For some reason, I cannot get this simple statement to work on the ñ
. It seems to work on anything else but doesn't like that character. Any ideas?
DF['NAME']=DF['NAME'].str.replace("ñ","n")
Thanks
I'm assuming you're using Python 2.x here and this is likely a Unicode problem. Don't worry, you're not alone--unicode is really tough in general and especially in Python 2, which is why it's been made standard in Python 3.
If all you're concerned about is the ñ
, you should decode in UTF-8, and then just replace the one character.

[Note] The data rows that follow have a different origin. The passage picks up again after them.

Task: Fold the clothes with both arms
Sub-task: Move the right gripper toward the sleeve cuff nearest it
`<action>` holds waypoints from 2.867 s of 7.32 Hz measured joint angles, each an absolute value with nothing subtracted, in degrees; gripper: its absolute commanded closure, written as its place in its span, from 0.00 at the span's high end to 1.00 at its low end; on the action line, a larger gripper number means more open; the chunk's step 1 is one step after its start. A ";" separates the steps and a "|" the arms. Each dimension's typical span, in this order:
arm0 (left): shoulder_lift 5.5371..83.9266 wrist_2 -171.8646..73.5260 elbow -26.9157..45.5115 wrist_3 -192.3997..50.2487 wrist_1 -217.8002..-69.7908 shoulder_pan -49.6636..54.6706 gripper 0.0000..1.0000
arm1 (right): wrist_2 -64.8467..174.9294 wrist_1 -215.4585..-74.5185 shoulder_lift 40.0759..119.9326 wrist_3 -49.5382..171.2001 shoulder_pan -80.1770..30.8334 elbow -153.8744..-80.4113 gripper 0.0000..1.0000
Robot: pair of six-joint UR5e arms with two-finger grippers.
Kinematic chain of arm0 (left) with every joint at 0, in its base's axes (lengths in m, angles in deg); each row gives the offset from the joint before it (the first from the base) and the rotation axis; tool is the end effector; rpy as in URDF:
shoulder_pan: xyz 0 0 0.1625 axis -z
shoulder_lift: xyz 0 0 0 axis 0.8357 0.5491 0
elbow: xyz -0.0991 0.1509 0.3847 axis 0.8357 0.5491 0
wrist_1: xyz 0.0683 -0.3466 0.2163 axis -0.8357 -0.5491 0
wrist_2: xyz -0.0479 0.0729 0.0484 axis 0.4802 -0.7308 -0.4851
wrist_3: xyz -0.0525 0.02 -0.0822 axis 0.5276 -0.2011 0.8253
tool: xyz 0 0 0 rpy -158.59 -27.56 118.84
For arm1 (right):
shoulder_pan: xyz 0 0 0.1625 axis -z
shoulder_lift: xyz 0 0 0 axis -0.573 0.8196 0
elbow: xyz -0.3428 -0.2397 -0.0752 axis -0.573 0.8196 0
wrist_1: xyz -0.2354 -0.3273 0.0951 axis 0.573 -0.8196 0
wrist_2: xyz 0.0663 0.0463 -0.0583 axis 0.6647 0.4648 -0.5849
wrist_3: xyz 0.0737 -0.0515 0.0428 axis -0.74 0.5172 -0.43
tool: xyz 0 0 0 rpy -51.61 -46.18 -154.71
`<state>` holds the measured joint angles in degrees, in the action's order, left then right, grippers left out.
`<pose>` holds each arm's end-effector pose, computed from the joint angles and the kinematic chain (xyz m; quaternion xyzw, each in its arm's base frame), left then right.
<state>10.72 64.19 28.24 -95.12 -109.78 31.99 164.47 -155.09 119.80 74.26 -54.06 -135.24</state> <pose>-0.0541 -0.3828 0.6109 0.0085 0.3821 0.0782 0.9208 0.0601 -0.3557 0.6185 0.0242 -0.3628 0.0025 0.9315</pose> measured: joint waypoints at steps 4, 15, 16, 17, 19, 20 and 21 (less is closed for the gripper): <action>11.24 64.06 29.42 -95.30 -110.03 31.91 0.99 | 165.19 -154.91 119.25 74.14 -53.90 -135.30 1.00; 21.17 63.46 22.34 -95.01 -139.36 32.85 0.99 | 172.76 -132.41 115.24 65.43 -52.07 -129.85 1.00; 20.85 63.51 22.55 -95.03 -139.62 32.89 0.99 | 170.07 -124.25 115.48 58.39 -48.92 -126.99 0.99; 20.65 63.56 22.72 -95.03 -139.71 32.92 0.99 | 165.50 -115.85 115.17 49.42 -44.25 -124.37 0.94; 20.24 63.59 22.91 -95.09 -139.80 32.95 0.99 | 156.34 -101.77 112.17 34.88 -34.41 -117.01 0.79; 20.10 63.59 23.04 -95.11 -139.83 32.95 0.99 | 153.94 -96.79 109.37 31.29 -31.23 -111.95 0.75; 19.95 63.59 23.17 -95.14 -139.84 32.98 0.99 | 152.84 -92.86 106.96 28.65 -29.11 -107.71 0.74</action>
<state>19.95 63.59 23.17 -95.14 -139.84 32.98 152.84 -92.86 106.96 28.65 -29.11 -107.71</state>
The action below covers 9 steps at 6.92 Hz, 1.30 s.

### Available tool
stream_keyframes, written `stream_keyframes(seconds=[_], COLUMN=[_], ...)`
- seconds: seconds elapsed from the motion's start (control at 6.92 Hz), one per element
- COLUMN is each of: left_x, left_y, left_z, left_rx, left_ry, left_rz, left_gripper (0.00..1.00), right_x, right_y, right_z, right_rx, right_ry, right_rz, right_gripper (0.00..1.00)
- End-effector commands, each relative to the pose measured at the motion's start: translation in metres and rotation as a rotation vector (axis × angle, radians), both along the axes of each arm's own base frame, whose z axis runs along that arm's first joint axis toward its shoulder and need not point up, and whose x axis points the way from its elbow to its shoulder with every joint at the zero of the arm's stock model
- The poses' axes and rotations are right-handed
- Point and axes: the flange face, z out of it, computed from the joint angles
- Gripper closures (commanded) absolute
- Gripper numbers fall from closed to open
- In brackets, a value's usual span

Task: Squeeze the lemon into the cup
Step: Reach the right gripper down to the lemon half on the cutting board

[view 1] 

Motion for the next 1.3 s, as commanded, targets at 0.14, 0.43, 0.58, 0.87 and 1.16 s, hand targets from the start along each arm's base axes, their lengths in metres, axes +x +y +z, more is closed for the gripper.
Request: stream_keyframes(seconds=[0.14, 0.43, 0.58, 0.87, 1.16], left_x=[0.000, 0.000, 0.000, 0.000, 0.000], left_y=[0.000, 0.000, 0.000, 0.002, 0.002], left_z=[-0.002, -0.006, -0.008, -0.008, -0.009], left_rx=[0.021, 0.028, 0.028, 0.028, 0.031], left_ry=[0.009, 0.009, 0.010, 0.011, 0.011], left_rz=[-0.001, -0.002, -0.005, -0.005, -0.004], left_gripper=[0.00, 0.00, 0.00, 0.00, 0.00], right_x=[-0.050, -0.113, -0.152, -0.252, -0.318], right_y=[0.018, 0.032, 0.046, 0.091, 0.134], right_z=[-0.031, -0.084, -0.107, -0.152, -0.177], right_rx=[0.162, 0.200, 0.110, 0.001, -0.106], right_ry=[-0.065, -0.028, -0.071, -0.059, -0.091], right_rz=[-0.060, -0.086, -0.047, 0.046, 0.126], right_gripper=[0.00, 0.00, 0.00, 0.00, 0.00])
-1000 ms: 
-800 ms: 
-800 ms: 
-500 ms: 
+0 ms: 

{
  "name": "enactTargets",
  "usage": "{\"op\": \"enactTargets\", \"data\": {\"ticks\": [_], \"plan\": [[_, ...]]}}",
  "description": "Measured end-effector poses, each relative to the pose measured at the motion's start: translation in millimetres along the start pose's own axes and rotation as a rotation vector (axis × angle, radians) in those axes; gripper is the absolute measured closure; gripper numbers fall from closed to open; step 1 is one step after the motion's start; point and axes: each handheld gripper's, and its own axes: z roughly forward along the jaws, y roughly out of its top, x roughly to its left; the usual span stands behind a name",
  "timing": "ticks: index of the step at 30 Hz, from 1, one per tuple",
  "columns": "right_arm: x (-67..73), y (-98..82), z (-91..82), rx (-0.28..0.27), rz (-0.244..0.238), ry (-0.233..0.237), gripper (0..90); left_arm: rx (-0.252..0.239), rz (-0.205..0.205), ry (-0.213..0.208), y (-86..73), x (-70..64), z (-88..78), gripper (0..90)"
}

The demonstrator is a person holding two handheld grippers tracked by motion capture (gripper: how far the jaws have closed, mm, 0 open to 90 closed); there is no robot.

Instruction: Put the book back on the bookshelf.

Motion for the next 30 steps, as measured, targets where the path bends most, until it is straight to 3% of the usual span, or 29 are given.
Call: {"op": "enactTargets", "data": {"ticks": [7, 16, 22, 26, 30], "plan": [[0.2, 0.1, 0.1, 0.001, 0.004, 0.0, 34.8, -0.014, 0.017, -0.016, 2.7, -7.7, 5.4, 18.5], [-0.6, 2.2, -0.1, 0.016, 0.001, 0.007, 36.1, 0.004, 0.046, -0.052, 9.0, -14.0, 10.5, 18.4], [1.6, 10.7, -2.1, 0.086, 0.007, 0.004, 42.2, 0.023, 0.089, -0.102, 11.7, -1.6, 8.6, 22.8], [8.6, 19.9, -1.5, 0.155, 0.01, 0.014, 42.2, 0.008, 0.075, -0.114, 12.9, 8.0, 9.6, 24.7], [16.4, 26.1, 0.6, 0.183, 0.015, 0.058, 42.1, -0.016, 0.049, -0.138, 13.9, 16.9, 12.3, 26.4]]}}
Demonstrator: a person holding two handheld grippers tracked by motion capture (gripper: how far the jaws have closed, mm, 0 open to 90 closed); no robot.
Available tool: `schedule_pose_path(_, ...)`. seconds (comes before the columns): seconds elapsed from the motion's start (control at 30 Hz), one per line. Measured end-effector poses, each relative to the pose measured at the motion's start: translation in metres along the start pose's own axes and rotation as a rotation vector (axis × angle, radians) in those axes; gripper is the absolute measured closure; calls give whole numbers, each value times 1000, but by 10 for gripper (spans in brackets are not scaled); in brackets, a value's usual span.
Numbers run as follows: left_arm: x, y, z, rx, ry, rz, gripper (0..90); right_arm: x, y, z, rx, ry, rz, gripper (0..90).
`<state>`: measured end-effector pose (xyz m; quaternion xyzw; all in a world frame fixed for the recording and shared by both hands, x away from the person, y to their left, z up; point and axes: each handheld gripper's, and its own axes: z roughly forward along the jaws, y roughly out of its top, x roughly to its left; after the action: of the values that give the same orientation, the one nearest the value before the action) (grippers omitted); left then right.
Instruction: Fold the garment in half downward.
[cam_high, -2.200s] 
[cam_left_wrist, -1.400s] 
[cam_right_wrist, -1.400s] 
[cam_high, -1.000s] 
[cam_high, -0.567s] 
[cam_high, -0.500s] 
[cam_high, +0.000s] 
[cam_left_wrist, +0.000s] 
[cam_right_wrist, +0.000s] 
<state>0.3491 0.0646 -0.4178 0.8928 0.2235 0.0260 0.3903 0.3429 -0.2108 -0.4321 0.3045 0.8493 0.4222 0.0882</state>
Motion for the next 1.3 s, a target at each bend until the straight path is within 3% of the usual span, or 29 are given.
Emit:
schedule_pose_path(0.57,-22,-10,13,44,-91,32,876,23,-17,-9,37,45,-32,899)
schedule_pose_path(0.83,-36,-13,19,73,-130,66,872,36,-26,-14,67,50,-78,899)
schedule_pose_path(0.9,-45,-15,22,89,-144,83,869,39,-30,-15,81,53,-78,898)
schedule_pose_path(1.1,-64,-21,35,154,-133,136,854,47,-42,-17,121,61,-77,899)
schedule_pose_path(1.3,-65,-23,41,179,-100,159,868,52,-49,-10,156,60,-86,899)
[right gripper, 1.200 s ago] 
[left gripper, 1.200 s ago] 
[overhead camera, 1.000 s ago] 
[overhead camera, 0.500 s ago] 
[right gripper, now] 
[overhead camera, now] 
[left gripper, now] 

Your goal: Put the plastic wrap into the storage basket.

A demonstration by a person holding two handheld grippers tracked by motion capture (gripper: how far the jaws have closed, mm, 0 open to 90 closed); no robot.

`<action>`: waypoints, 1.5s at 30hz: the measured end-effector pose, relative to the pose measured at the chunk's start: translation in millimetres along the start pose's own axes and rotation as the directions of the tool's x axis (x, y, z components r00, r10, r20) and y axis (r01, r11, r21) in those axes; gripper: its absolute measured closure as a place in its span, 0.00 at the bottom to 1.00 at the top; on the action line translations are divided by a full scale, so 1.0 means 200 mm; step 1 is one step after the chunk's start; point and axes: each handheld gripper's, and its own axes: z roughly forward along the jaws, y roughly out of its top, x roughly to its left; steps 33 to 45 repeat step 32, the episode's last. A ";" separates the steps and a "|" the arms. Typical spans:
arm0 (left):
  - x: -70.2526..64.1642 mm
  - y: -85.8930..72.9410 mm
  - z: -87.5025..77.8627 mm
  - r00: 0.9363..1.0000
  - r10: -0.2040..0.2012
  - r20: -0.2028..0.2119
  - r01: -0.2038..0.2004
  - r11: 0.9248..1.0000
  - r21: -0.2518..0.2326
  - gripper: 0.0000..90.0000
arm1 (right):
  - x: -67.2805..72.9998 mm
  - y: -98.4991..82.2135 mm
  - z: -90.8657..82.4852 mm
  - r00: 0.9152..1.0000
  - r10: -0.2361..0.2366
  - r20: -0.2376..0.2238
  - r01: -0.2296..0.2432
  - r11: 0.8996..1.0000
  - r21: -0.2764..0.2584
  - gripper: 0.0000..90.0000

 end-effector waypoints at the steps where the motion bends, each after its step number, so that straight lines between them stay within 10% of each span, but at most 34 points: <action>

That would look something like the following:
DF['name'] = DF['name'].str.decode('utf-8').replace(u'\xf1', 'n')
As an example:
>>> "sureño".decode("utf-8").replace(u"\xf1", "n")
u'sureno'
If your string is already Unicode, then you can (and actually have to) skip the decode
step:
>>> u"sureño".replace(u"\xf1", "n")
u'sureno'
Note here that u'\xf1'
uses the hex escape for the character in question.
I was informed in the comments that <>.str.replace
is a pandas series method, which I hadn't realized. The answer to this possibly might be something like the following:
DF['name'] = map(lambda x: x.decode('utf-8').replace(u'\xf1', 'n'), DF['name'].str)
or something along those lines, if that pandas object is iterable.
It actually just occurred to me that your issue may be as simple as the following:
DF['NAME']=DF['NAME'].str.replace(u"ñ","n")
Note how I've added the u
in front of the string to make it unicode.